How to test the 'noasm' code?

128 views
Skip to first unread message

Sam Vilain

unread,
Apr 25, 2023, 11:37:55 AM4/25/23
to golang-nuts
I have a module that has a couple of assembly functions (for CLZ aka BSR/LZCNT, which despite widespread availability[1] don't get any language support).  So I've got the assembly versions in per–arch files, and a "noasm" version that builds with "noasm" (amongst other typical conditions.

My question is: is there a way to specify this "noasm" when running 'go test'?

I tried using `-gcflags -complete`, but now I just get complaints about missing the function body:

    $ go test -gcflags '-complete' -v .
    ...
    ./primitives_asm.go:17:6: missing function body
    ./primitives_asm.go:20:6: missing function body
    FAIL ...

Is this a bug in the compiler, i.e. should "noasm" always be set with "-complete", which disables assembly/C ?  Or is there some other way to set 'noasm', like a define flag, that I missed?

Thanks,
Sam

Ian Lance Taylor

unread,
Apr 25, 2023, 11:59:28 AM4/25/23
to Sam Vilain, golang-nuts
Have you considered using the functions in the math/bits package?

I don't think you really said exactly how noasm works, but if it's a
build tag then the answer is "go test -tags=noasm". The conventional
name for a tag like that is "purego".

Ian

Sam Vilain

unread,
Apr 25, 2023, 1:03:28 PM4/25/23
to golang-nuts
Aha, thanks!  And there -tags is, on `go help build`.
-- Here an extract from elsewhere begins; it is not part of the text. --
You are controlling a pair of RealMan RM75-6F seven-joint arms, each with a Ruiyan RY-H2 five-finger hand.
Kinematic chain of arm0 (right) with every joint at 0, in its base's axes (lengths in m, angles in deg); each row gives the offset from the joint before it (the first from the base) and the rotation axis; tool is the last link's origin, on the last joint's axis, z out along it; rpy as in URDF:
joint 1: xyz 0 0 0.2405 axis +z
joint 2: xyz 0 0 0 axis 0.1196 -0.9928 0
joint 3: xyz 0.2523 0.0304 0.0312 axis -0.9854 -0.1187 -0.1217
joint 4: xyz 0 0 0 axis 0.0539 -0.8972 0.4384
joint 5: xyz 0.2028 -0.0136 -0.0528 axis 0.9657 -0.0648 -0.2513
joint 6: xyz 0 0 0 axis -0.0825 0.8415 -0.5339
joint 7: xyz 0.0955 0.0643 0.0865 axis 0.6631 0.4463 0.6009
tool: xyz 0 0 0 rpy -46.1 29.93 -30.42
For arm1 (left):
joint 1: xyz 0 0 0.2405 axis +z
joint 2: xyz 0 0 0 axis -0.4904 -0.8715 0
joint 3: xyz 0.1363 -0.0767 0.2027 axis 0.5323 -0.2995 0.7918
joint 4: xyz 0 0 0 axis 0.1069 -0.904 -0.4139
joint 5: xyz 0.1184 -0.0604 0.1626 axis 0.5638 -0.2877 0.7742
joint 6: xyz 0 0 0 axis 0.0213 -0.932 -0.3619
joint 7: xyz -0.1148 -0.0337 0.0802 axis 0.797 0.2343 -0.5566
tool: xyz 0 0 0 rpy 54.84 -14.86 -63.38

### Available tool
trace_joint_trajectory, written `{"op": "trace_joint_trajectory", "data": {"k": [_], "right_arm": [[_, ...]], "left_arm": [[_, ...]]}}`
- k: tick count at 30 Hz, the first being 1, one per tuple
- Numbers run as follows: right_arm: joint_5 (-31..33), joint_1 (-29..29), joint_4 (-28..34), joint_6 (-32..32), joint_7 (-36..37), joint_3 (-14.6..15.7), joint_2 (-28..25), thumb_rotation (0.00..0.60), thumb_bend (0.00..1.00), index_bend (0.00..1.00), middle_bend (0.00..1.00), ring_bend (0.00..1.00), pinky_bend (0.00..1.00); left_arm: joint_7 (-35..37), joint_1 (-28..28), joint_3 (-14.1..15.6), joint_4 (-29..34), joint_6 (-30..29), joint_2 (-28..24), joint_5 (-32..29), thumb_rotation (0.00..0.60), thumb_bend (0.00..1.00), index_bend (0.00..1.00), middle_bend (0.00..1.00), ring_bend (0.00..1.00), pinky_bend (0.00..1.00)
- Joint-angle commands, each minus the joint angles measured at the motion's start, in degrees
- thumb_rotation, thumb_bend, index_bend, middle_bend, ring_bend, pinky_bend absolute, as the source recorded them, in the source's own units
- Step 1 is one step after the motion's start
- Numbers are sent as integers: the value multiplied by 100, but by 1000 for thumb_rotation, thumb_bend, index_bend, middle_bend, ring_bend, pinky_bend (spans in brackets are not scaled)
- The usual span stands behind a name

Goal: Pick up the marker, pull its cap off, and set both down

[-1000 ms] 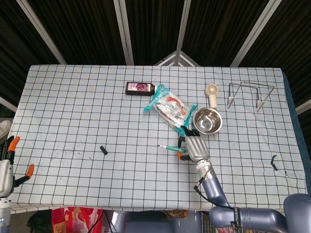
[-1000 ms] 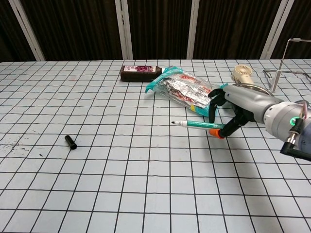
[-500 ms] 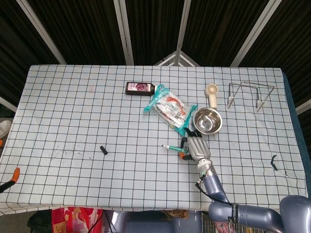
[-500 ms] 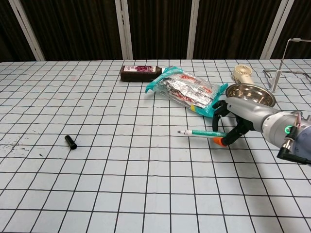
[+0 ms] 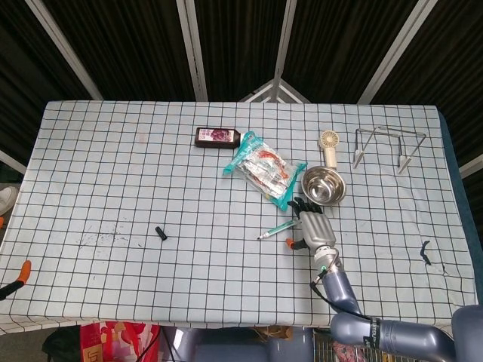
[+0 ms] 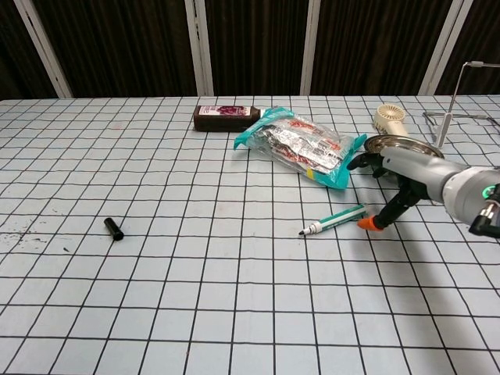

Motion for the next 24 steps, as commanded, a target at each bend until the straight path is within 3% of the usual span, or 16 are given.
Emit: {"op": "trace_joint_trajectory", "data": {"k": [1,6,9,13,17,24], "right_arm": [[-333,-242,542,333,270,-124,-452,600,267,146,77,124,36],[-1150,-757,1143,1054,640,-116,-1273,600,268,222,78,142,36],[-1711,-1148,1220,1555,782,58,-1766,600,267,243,77,144,36],[-2392,-1646,925,1978,1007,444,-2314,600,268,245,78,144,36],[-2797,-2112,481,2077,1695,793,-2754,600,268,245,78,144,36],[-3174,-2672,-296,2150,2899,1057,-3089,600,268,245,78,144,36]], "left_arm": [[28,12,-20,20,-54,-8,82,600,482,28,0,0,0],[104,57,-6,-6,-54,-32,93,600,482,35,0,0,0],[97,56,-44,-70,-38,-13,26,600,482,36,0,0,0],[228,74,-58,-50,-64,-32,102,600,482,36,0,0,0],[271,112,-49,46,-147,-121,248,600,482,36,0,0,0],[372,222,-48,225,-285,-333,330,600,482,36,0,0,0]]}}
I wasn't sure what 'noasm' was; I was copying from an example by searching my ~/go/pkg; in this case the 'snappy' source (github.com/golang/snappy).  I had assumed it was something that gets set automatically, if for whatever reason assembly is not available in the current toolchain.  It being a non–standard tag explains why my other searches and scanning of CLI help pages were fruitless.
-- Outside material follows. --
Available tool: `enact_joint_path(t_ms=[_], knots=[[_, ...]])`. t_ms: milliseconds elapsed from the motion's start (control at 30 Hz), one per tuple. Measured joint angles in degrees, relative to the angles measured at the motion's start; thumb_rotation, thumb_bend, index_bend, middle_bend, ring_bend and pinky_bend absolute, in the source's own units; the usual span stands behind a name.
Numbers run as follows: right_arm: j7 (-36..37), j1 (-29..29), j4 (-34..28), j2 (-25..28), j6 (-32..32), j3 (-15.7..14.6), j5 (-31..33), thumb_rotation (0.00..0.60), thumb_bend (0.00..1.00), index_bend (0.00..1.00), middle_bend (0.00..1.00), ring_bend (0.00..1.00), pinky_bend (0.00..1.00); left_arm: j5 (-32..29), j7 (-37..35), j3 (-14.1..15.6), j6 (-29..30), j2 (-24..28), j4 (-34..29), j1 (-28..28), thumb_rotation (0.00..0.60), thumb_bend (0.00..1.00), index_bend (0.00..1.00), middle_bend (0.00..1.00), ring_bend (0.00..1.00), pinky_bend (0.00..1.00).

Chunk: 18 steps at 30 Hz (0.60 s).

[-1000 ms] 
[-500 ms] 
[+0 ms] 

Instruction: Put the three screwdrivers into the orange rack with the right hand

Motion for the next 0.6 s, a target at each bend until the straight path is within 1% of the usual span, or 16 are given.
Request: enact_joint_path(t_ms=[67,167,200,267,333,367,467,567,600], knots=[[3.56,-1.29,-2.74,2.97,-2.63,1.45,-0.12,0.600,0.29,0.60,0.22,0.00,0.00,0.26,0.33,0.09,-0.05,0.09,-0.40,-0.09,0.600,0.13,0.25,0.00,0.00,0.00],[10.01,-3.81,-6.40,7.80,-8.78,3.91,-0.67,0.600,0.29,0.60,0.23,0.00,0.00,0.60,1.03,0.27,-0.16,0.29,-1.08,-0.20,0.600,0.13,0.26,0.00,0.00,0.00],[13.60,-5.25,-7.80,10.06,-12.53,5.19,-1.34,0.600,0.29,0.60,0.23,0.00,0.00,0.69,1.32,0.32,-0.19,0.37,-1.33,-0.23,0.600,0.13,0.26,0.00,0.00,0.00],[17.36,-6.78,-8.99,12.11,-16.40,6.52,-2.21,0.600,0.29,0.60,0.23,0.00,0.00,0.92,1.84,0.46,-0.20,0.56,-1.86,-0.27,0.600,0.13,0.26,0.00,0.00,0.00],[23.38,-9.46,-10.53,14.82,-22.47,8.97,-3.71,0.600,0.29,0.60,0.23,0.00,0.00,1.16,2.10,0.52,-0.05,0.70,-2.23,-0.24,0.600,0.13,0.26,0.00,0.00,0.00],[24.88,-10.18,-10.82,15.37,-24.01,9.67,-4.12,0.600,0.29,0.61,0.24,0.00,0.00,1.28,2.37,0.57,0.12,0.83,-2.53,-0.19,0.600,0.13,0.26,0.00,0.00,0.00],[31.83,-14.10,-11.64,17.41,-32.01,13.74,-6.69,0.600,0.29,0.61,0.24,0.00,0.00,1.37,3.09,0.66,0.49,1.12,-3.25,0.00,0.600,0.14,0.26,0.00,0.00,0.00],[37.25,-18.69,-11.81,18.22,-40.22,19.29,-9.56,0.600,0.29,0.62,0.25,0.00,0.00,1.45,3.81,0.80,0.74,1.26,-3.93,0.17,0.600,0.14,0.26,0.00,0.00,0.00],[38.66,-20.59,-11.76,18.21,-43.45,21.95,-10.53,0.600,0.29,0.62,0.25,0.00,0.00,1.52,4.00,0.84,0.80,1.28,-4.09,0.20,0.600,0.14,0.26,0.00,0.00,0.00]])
My complaint about the language support... well, it's great that it's in the standard library.  I guess I was more meaning, here is an elementary operation for integers, supported on most architectures, but languages like C that "set the tone" of how we express operations skipped this one.  I realize punctuation was scarce when C was written and they had to draw the line somewhere, but since it didn't get its own operator, and so now we need to use tricks like the ones found in math/bits, or use the assembly escape hatch.  Perhaps it's just the way I write code but I often find myself wishing there was a simple way to get the rough scale of an integer without reaching for math.Log2. Leading zeroes is an integer log₂, and logarithms are common enough to get a button on most scientific calculators.
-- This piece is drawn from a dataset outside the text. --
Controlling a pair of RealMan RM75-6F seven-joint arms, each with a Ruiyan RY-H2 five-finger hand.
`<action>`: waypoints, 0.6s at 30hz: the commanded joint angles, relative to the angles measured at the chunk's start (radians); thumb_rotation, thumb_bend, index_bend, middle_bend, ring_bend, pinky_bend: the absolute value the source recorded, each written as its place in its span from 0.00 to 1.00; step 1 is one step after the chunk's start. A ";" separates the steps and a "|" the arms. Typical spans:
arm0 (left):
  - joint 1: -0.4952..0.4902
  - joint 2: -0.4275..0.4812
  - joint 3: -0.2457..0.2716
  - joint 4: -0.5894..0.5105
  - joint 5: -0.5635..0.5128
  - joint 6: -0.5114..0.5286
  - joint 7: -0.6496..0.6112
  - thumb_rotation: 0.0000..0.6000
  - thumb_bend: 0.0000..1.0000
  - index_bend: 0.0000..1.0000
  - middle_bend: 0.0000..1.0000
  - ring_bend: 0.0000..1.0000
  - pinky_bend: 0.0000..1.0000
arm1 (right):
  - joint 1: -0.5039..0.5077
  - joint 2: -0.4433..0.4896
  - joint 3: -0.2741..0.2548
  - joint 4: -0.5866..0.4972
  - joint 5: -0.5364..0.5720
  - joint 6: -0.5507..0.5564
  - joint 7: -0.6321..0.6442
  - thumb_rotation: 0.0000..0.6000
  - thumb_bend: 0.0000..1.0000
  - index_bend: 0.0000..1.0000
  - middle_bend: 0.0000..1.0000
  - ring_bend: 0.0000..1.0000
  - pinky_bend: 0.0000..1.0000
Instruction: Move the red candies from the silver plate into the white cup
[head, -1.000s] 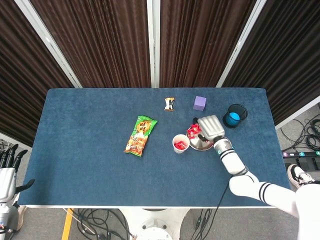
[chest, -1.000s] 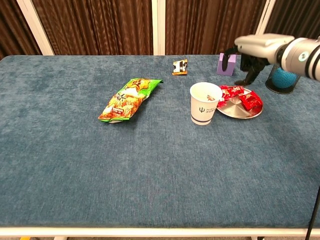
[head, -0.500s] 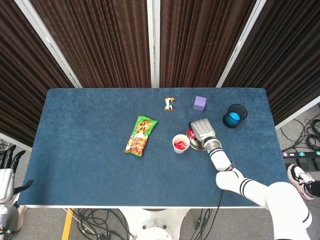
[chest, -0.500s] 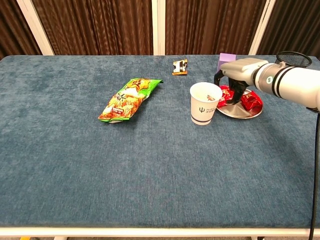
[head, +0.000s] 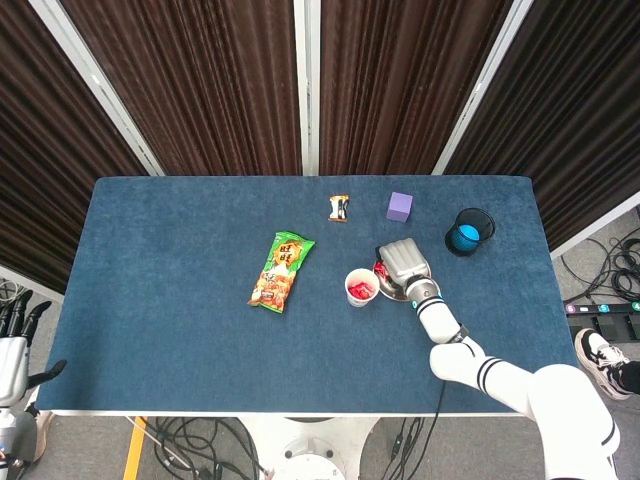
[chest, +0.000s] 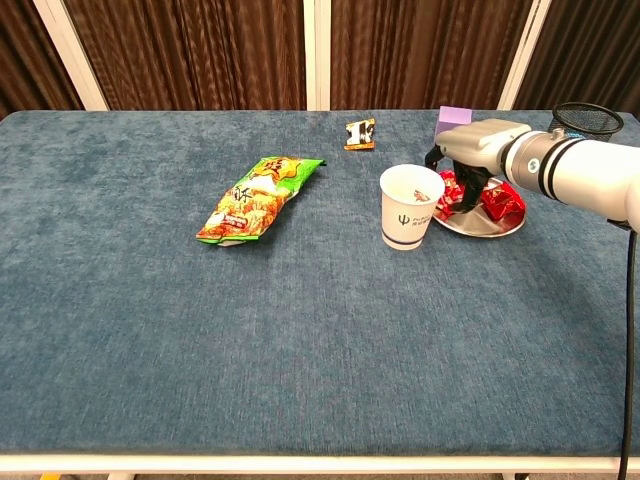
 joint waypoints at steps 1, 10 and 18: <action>-0.001 -0.001 0.000 0.002 0.000 -0.001 -0.002 1.00 0.00 0.21 0.12 0.10 0.12 | -0.001 -0.002 0.001 0.002 0.003 0.000 -0.003 1.00 0.23 0.43 0.99 0.94 1.00; -0.002 -0.004 -0.001 0.012 -0.001 -0.005 -0.008 1.00 0.00 0.21 0.12 0.10 0.12 | 0.004 -0.013 0.003 0.012 0.006 -0.004 -0.016 1.00 0.23 0.50 0.99 0.94 1.00; -0.004 -0.006 -0.003 0.014 0.002 -0.005 -0.011 1.00 0.00 0.21 0.12 0.10 0.12 | -0.012 0.022 0.016 -0.042 -0.011 0.031 0.002 1.00 0.32 0.57 0.99 0.94 1.00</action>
Looks like `math/bits` could use some assembly alternatives, too. Clever as those functions are, they're almost certainly not going to beat the microcode/silicon.  I'm looking into the contribution guidelines now!

Cheers,
Sam

Ian Lance Taylor

unread,
Apr 25, 2023, 1:48:57 PM4/25/23
to Sam Vilain, golang-nuts
On Tue, Apr 25, 2023 at 10:03 AM Sam Vilain <s...@vilain.net> wrote:
>
> Looks like `math/bits` could use some assembly alternatives, too. Clever as those functions are, they're almost certainly not going to beat the microcode/silicon. I'm looking into the contribution guidelines now!

Note that many of the math/bits functions are actually implemented
directly by the compiler. Check the final executable on your
processors of interest.

Ian

Sam Vilain

unread,
Apr 25, 2023, 1:57:07 PM4/25/23
to golang-nuts

Oh, man.  I was wondering why, when I built my assembly version;

// Counts trailing Zero bits
TEXT ·Ctz(SB),NOSPLIT,$0-1
    MOVQ val+0(FP), AX  // value to be counted
    TZCNTQ AX, BX
    MOVB BX, ret+8(FP)
    RET

I got this:

$ go build -o hybrid8b.o .
$ go tool objdump -s hybrid8b.Ctz hybrid8b.o
warning: GOPATH set to GOROOT (/home/samv/go) has no effect
TEXT .../pkg/hybrid8b.Ctz(SB) gofile..<autogenerated>
  gofile..<autogenerated>:1 0x7ee4d 4883ec18 SUBQ $0x18, SP
  gofile..<autogenerated>:1 0x7ee51 48896c2410 MOVQ BP, 0x10(SP)
  gofile..<autogenerated>:1 0x7ee56 488d6c2410 LEAQ 0x10(SP), BP
  gofile..<autogenerated>:1 0x7ee5b 48890424 MOVQ AX, 0(SP)
  gofile..<autogenerated>:1 0x7ee5f e800000000 CALL 0x7ee64 [1:5]R_CALL:.../pkg/hybrid8b.Ctz
  gofile..<autogenerated>:1 0x7ee64 450f57ff XORPS X15, X15
  gofile..<autogenerated>:1 0x7ee68 644c8b342500000000 MOVQ FS:0, R14 [5:9]R_TLS_LE
  gofile..<autogenerated>:1 0x7ee71 0fb6442408 MOVZX 0x8(SP), AX
  gofile..<autogenerated>:1 0x7ee76 488b6c2410 MOVQ 0x10(SP), BP
  gofile..<autogenerated>:1 0x7ee7b 4883c418 ADDQ $0x18, SP
  gofile..<autogenerated>:1 0x7ee7f c3 RET

By comparison, here's what I got by using math/bits.TrailingZeros64:

$ go build -tags noasm -o hybrid8b.o .
$ go tool objdump -s hybrid8b.Ctz hybrid8b.o
warning: GOPATH set to GOROOT (/home/samv/go) has no effect
TEXT .../pkg/hybrid8b.Ctz(SB) gofile../home/samv/.../pkg/hybrid8b/primitives_misc.go
  primitives_misc.go:34 0x62130 480fbcc0 BSFQ AX, AX
  primitives_misc.go:34 0x62134 b940000000 MOVL $0x40, CX
  primitives_misc.go:34 0x62139 480f44c1 CMOVE CX, AX
  primitives_misc.go:34 0x6213d c3 RET

I was thinking, that's an interesting thing to be emitted by this source: 

func TrailingZeros64(x uint64) int {
    if x == 0 {
        return 64
    }
    // ...
    return int(deBruijn64tab[(x&-x)*deBruijn64>>(64-6)])
}

As I was thinking, this is presumably some kind of targeted function replacement done by the compiler.  This is what I was hoping to do by writing the assembly function, but it seems I'm being bitten by all the stuff relating to the calling convention, register saving, etc.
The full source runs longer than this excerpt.